このモカの記事で思いだした。
あれは昭和、いや令和、いや大正のおわり頃だったろうか。高校の同級生三人で都内へ繰り出した。都内へ行ったら喫茶店に入りたい、というのはわたしの要望だった。神保町交差点の角の二階に珈琲店の看板を見つけた。ここにしようぜと言って、滑り止めのついた狭い階段をちょっとドキドキしながらのぼった。
渡された立派なメニューには、星の数ほどの豆の名前が連なっていた。かなしいことに、どれを頼んでいいか誰もさっぱり分からない。地元には「ホットコーヒー」しかなかったから。
一人が、メニューの中で一番短くて言いやすかったという理由で、意を決して「僕モカ。」と発声したら、他の二人がほっとしたように「なんだお前もか。」とユニゾンした。
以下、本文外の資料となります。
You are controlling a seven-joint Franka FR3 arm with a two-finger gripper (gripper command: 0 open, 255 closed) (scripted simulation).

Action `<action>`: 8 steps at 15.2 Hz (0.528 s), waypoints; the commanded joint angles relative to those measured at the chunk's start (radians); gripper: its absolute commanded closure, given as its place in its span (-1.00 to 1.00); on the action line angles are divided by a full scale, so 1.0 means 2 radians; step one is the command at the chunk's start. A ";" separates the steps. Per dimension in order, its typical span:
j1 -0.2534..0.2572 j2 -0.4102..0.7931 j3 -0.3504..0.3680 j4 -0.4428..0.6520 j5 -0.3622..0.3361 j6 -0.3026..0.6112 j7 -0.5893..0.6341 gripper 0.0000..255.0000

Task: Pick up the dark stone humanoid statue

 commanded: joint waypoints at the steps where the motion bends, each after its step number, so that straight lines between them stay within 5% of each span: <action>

けっきょく全員で頼むことになった初めてのモカは、やたら酸っぱかった。一口すすってカップを覗きこんだあと、三人で顔を見合わせた。「モカって、ココアかチョコの種類かと思ったよ。」とわたしが言った。心の中で。
ちなみに三人の上京の目的は、エッチな映画館でのにっかつ作品の鑑賞だった。神田の映画館の窓口で友人の一人が緊張して、券売りのお姉さんに、学生一枚くださいと言うべきところを、「じゅ、18歳一枚ください。」と口走り、訝しまれていた。
と思っていたのだが、券を買うとき、背後に大人に並ばれて慌てたわたしが、自動券売機に千円札二枚を重ねて詰め込もうとして、何回も吐き出されて焦った。そんな記憶もある。(いまの自販機はお札を重ねて入れても大丈夫ですよね知ってます。)
券の自販機があったなら、「じゅ、18歳一枚ください。」は捏造された記憶になる。でもあいつはいかにも、「じゅ、18歳一枚ください。」と言いそうだ。どっちでもいいにしよう。
映画の内容はそれほどでもなく、看板のほうがすごかった。映画のあと、もう一回神保町に戻って古書センターの芳賀書店に入った。そういう一日だった。
この日、古書センタービル前の歩道に一人で立っていたおじさんが、行きかうひとすべてに大声で、「人妻ごろしの○×です!」と、ユニークな自己紹介をしていた。
肝心な「○×です!」の個人名がいま出てこない。